■ EXERCISE ■
Please take the records that follow and repeat exactly the lines starting with the line with "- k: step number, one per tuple" and going on through the line with "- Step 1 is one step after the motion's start".

------------------------------------------------------------------------

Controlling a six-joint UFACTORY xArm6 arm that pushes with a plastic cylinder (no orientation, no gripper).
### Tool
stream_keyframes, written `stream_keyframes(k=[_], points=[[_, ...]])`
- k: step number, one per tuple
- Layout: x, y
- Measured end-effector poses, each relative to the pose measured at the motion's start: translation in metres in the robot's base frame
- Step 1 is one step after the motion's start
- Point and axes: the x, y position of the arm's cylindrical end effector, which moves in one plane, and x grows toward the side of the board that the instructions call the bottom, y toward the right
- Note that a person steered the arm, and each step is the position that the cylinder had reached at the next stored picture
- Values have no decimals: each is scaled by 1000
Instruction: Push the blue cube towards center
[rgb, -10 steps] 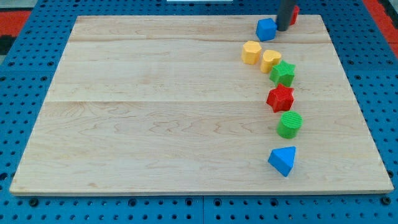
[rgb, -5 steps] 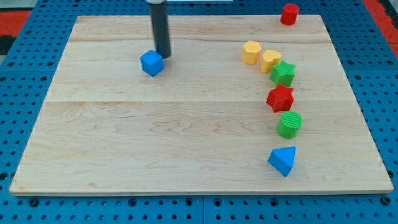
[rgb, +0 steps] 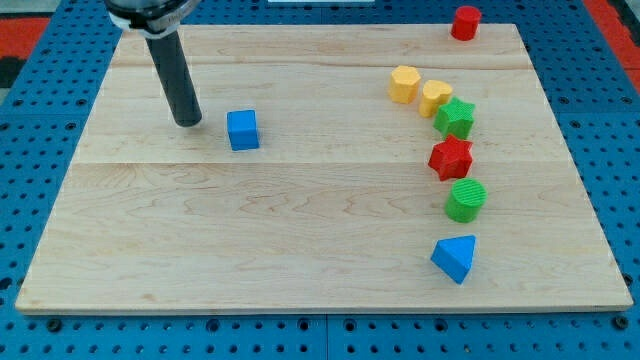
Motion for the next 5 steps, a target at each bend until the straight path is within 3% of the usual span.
stream_keyframes(k=[1,3,5], points=[[23,38],[9,41],[-15,91]])
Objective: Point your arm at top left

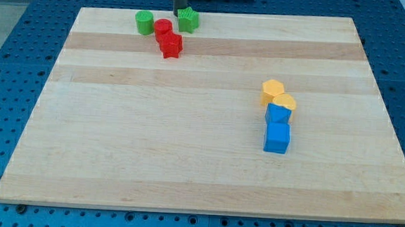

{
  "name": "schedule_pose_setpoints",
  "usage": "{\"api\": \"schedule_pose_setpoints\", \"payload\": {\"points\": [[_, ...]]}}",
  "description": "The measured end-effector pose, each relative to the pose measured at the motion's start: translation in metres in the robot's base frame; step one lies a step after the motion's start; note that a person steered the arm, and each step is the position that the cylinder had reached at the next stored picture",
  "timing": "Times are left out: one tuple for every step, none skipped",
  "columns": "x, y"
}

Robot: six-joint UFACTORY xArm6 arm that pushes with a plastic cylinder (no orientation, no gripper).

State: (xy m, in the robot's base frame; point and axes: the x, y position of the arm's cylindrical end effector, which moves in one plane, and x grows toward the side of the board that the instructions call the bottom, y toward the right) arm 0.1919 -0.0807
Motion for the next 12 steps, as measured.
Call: {"api": "schedule_pose_setpoints", "payload": {"points": [[-0.001,-0.028],[-0.001,-0.031],[0.0,-0.043],[-0.001,-0.043],[0.0,-0.088],[0.0,-0.162],[0.005,-0.223],[0.007,-0.224],[0.012,-0.224],[0.018,-0.224],[0.022,-0.224],[0.025,-0.224]]}}
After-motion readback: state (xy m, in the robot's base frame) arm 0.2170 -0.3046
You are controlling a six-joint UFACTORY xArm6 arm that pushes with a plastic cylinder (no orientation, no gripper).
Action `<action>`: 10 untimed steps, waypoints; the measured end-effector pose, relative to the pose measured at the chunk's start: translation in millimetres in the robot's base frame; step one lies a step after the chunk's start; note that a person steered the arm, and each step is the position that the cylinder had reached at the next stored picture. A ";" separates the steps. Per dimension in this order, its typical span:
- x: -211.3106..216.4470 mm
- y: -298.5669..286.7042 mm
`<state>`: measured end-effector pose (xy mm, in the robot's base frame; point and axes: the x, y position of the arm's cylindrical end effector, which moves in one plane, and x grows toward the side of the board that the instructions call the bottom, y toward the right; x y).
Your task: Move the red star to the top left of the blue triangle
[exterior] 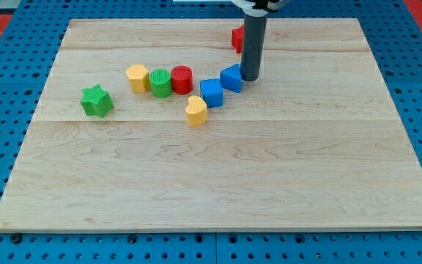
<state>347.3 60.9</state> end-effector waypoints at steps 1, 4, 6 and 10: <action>-6.4 -31.8; -139.5 67.3; -78.4 -52.4; -67.4 -45.4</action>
<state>279.9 15.6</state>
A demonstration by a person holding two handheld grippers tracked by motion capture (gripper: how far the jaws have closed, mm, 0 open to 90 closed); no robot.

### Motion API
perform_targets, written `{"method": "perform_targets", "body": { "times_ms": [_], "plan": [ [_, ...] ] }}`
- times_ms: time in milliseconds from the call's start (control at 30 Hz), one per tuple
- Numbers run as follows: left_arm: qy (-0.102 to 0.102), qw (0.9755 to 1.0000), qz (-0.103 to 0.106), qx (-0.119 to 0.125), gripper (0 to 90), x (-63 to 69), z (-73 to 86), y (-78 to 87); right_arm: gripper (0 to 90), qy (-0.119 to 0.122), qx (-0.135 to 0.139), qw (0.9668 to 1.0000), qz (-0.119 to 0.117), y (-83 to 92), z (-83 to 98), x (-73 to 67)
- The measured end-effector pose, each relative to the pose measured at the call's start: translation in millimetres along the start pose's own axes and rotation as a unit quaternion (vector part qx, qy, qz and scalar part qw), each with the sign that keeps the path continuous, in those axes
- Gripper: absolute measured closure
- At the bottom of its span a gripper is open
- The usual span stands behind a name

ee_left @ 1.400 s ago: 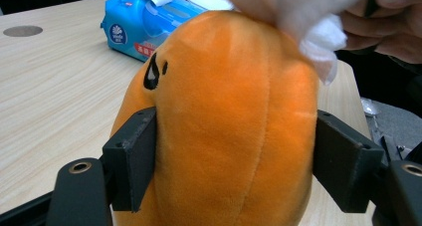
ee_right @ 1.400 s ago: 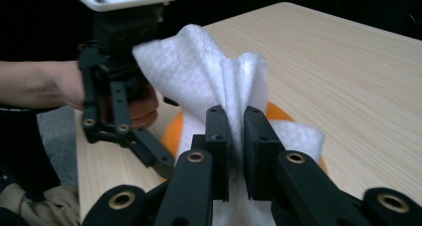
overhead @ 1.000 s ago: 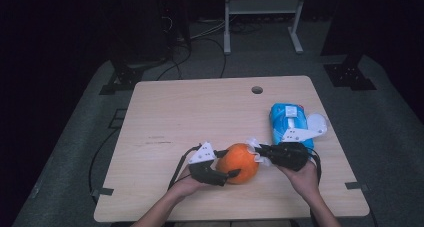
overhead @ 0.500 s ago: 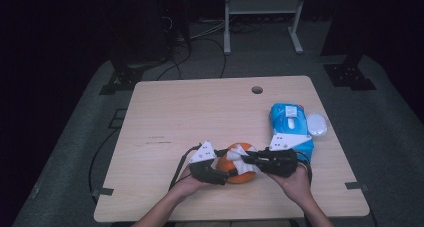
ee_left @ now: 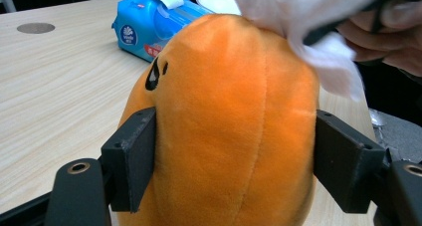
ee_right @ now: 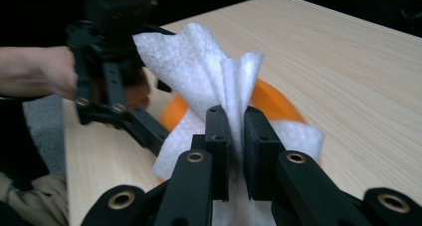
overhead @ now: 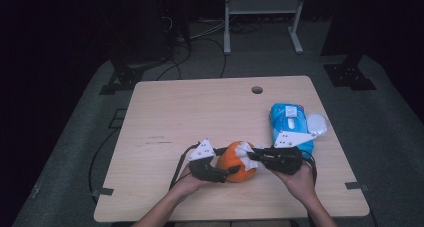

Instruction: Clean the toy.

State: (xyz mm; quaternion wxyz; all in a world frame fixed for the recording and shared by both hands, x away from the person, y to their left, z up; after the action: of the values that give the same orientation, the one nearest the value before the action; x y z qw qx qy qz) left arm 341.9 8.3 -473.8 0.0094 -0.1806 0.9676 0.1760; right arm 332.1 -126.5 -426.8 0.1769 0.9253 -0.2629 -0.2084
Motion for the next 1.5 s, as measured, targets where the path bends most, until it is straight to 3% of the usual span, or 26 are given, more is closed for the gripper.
{"method": "perform_targets", "body": {
  "times_ms": [67,167,267,367,533,700,767,867,1033,1167,1267,1333,1500],
  "plan": [
    [-0.011,0.9999,-0.003,-0.005,25.0,2.8,-0.9,-1.2,81.5,0.007,-0.001,0.9999,-0.011,-4.6,-1.5,-9.6],
    [-0.047,0.9988,0.0,-0.016,24.9,12.0,-2.7,-4.7,81.6,0.022,-0.006,0.9995,-0.023,-11.1,-3.1,-23.8],
    [-0.074,0.997,0.0,-0.02,25.0,20.0,-3.7,-8.0,81.6,0.042,-0.015,0.9989,-0.015,-16.9,-3.5,-31.4],
    [-0.08,0.9966,0.001,-0.02,25.1,21.2,-3.7,-8.2,81.7,0.034,-0.01,0.9993,-0.009,-15.5,-4.5,-26.3],
    [-0.088,0.9959,0.004,-0.018,25.1,22.6,-3.2,-9.4,81.6,0.004,0.008,0.9999,0.01,-4.0,-5.9,-1.9],
    [-0.077,0.9969,0.009,-0.013,25.1,20.0,-2.1,-7.0,81.6,-0.017,0.014,0.9989,0.042,6.2,-0.7,23.9],
    [-0.071,0.9974,0.011,-0.007,25.0,17.4,-1.3,-5.8,81.6,-0.035,0.006,0.998,0.052,7.4,6.3,36.0],
    [-0.062,0.998,0.011,0.0,24.6,14.5,-0.6,-5.1,81.6,-0.041,-0.002,0.9974,0.059,6.4,12.0,42.8],
    [-0.054,0.9985,0.004,-0.003,22.8,11.6,-0.2,-4.4,81.7,-0.021,0.002,0.9986,0.049,4.4,4.1,25.2],
    [-0.053,0.9986,0.001,-0.001,22.5,12.4,-1.0,-6.2,81.6,-0.004,0.012,0.9998,0.017,1.9,-3.9,2.6],
    [-0.058,0.9983,-0.001,-0.005,22.6,13.4,-1.0,-6.7,81.5,0.016,0.006,0.9998,0.007,-3.3,-5.9,-11.1],
    [-0.056,0.9984,0.0,-0.005,23.3,13.2,-0.9,-6.0,81.6,0.027,0.003,0.9995,0.014,-5.2,-5.5,-12.2],
    [-0.058,0.9983,0.003,-0.001,24.5,14.5,-1.5,-7.2,81.7,0.004,0.01,0.9996,0.025,0.8,-3.9,5.3]
  ]
}}
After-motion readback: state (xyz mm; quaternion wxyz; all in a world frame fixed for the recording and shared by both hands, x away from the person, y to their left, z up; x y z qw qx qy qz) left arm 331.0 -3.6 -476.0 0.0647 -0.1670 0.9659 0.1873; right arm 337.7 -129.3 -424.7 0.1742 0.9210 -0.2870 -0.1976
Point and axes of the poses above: each handheld gripper's, and its own axes: y roughly backward along the jaws, z roughly out of its underside, x roughly to its right, the point moved 8 cm from there along -y, roughly forward along the jaws, and after that the axes turned 13 degrees about -y, right-handed, at the moved point
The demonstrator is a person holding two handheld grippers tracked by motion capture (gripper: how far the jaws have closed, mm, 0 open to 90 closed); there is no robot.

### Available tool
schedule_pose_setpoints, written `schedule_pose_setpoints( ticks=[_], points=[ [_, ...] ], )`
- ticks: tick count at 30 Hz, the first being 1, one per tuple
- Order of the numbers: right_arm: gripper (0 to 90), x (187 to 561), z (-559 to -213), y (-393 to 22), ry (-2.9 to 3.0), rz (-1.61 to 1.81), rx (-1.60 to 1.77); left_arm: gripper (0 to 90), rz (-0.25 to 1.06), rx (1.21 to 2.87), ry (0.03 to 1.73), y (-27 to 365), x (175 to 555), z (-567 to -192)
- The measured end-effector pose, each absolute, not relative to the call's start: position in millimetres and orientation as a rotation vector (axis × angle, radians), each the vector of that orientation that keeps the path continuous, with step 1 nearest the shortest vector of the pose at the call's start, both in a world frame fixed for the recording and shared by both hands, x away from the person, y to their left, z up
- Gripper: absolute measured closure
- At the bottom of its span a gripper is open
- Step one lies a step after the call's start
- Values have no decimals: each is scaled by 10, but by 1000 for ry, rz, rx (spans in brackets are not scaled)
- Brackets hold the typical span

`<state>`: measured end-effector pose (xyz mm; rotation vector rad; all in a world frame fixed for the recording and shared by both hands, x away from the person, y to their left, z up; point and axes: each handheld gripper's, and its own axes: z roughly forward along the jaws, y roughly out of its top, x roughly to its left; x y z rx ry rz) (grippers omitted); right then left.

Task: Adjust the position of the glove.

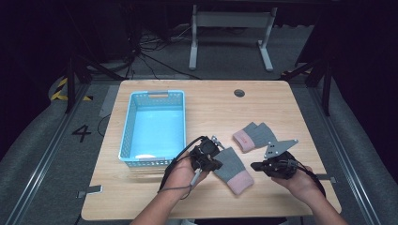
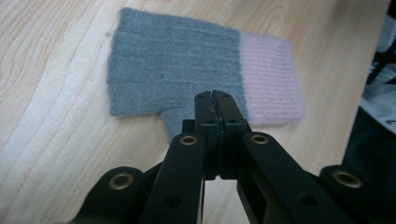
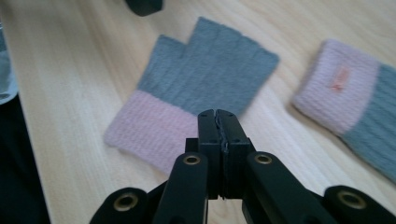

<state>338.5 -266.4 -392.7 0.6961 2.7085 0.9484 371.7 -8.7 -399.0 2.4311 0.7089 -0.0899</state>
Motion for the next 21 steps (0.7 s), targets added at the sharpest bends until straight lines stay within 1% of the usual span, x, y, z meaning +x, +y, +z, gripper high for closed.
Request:
schedule_pose_setpoints(
  ticks=[10, 21],
  points=[
    [896, 3303, -4074, -2465, 2795, 919, 618, 898, -66, 2509, 686, -214, 3728, -4082],
    [896, 3313, -4257, -2357, 2868, 861, 597, 897, -87, 2546, 648, -243, 3723, -4140]
  ],
)
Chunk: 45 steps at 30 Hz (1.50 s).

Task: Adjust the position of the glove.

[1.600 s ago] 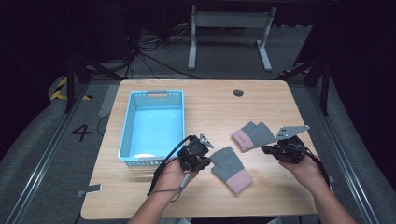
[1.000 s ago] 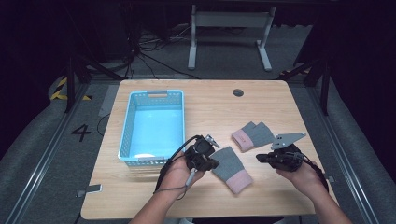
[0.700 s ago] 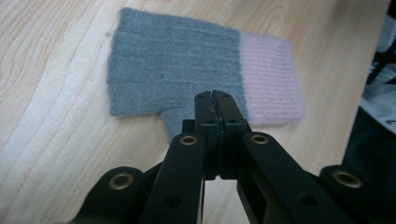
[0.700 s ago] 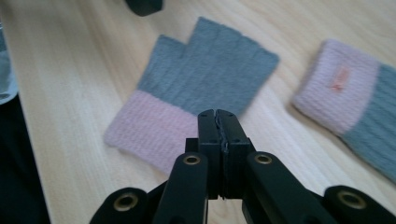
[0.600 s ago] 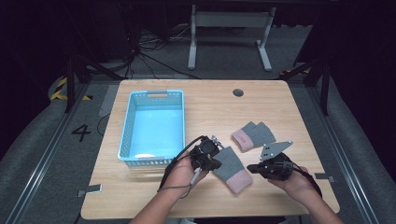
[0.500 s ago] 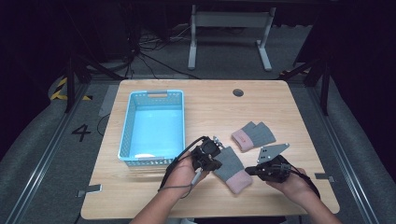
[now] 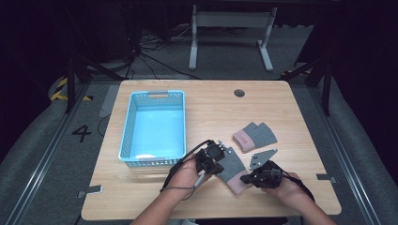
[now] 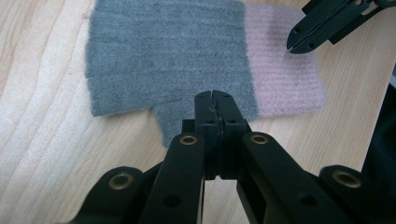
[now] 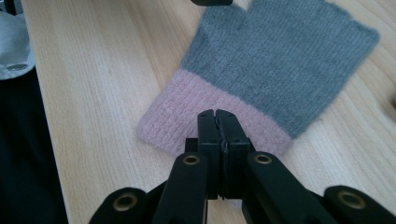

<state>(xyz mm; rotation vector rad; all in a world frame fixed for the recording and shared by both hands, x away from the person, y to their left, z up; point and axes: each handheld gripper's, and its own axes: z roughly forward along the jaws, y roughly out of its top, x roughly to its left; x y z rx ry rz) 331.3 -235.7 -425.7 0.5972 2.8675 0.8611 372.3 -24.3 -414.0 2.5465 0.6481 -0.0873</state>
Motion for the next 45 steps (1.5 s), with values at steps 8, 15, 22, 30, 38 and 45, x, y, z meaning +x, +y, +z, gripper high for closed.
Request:
schedule_pose_setpoints(
  ticks=[8, 15, 22, 30, 38, 45],
  points=[
    [896, 3307, -4276, -2333, 2884, 861, 600, 898, -78, 2554, 664, -224, 3742, -4150],
    [896, 3309, -4302, -2324, 2908, 853, 580, 898, -83, 2582, 663, -260, 3754, -4224],
    [896, 3322, -4319, -2331, 2914, 850, 589, 897, -98, 2584, 672, -254, 3759, -4223],
    [898, 3328, -4323, -2347, 2911, 847, 601, 896, -104, 2572, 683, -234, 3765, -4211],
    [898, 3364, -4321, -2409, 2882, 822, 607, 895, -115, 2563, 681, -220, 3772, -4208],
    [899, 3408, -4321, -2459, 2857, 817, 634, 894, -128, 2569, 690, -209, 3769, -4209]
  ],
)
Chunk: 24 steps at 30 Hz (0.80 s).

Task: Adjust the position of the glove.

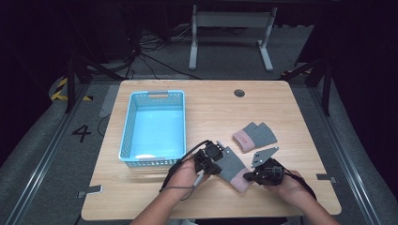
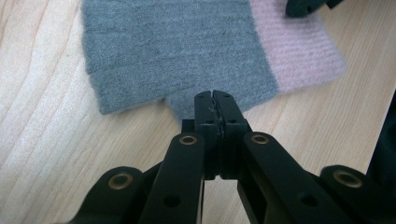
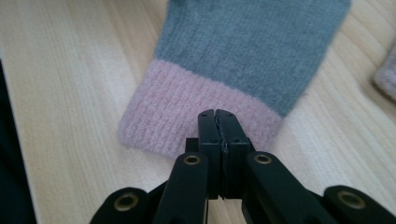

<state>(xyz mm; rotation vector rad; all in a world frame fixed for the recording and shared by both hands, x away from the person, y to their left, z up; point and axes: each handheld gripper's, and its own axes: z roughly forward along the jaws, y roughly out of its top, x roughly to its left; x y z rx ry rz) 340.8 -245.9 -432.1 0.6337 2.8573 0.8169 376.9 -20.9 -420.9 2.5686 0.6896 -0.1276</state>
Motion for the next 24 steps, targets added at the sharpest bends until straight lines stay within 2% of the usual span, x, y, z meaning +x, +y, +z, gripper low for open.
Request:
schedule_pose_setpoints(
  ticks=[11, 17, 19, 24],
  points=[
    [898, 3506, -4337, -2520, 2786, 823, 677, 894, -135, 2570, 694, -185, 3760, -4219],
    [897, 3484, -4286, -2515, 2775, 864, 683, 894, -66, 2514, 689, -201, 3740, -4200],
    [897, 3470, -4247, -2524, 2761, 899, 683, 856, -39, 2450, 693, -210, 3737, -4193],
    [896, 3455, -4194, -2618, 2732, 947, 742, 893, -13, 2432, 695, -270, 3760, -4243]
  ],
)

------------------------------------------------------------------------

■ REPLY ■
- k: step number, one per tuple
- Layout: x, y
- Measured end-effector poses, each relative to the pose measured at the motion's start: translation in metres in the robot's base frame
- Step 1 is one step after the motion's start

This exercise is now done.